Dissecting the molecular mechanisms of vocal learning and spoken language

Date: 

Friday, November 20, 2015, 3:30pm to 4:30pm

Location: 

Harvard University, Northwest Building, room B103, 52 Oxford Street, Cambridge, MA

Guest speaker:
Erich Jarvis, PhD
Associate Professor, Department of Neurobiology
Investigator, Howard Hughes Medical Institute
Duke University Medical Center

Abstract:
My long-term goal is to decipher the molecular mechanisms that construct, modify, and maintain neural circuits for complex behavioral traits. One such trait is vocal learning, which is critical for song in song-learning birds and spoken-language in humans.

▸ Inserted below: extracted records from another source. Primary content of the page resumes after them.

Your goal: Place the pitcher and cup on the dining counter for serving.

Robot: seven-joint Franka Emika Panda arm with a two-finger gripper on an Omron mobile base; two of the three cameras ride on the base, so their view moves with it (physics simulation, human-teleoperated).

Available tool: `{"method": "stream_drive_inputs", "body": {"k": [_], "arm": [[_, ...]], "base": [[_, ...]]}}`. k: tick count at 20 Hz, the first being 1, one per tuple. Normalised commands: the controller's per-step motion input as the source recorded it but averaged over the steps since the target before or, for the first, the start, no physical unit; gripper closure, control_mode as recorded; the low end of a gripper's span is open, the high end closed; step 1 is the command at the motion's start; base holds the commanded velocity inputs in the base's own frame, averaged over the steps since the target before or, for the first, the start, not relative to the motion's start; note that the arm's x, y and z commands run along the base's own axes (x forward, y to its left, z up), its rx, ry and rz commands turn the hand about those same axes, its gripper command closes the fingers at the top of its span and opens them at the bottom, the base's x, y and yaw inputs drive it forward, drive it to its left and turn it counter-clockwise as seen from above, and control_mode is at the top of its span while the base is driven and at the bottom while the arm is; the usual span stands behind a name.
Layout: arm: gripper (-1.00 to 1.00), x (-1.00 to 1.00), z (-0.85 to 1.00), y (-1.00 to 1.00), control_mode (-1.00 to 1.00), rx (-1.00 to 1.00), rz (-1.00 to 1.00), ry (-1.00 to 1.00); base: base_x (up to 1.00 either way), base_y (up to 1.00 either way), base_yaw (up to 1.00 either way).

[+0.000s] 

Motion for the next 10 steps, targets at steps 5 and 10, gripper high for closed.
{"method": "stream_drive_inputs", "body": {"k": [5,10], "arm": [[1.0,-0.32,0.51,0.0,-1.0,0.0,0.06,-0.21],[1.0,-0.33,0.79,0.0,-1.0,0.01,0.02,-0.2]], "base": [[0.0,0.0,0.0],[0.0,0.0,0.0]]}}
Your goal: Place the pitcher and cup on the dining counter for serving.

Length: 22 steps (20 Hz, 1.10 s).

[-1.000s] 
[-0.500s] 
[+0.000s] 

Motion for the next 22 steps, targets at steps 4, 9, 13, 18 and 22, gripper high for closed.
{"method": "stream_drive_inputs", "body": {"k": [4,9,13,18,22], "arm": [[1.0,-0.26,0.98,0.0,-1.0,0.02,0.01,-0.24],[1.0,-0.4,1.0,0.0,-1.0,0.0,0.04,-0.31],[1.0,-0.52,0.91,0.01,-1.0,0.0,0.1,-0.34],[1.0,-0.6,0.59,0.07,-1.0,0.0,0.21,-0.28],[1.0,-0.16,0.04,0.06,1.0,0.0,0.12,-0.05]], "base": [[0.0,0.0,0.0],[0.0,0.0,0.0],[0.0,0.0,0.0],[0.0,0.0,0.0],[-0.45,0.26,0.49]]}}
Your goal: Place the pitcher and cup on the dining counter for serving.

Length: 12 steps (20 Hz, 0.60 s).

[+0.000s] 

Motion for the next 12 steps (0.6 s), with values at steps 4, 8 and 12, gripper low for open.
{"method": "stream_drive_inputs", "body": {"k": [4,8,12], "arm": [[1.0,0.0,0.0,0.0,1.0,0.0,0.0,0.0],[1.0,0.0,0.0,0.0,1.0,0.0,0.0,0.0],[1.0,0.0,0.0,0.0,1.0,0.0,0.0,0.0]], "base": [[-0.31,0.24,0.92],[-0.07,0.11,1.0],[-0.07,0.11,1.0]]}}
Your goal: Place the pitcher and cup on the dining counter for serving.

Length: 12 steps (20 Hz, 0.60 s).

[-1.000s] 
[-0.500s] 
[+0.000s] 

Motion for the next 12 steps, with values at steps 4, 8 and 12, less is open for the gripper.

Remarkably, although all are distantly related, we found that song-learning birds (songbirds, parrots, and hummingbirds) and humans have convergent forebrain pathways that control the acquisition and production of learned sounds. This convergent anatomy and behavior is associated with convergent changes in multiple genes that control neural connectivity and brain development, of which some when mutated are associated with speech deficits. Non-human primates and vocal non-learning birds have limited or no such forebrain vocal pathways, but yet possess forebrain pathways for learning and production of other motor behaviors. To explain these findings, I propose a motor theory of vocal learning origin, in which brain pathways for vocal learning evolved by brain pathway duplication of an ancestral motor learning pathway. Once a vocal learning circuit is established, it functions similarly as the adjacent motor learning circuits, but with some divergences in neural connectivity. To test this hypothesis, we are attempting to genetically engineer brain circuits for vocal learning. These experiments should prove useful in elucidating basic mechanisms of speech and other complex behaviors, as well as their pathologies and repair.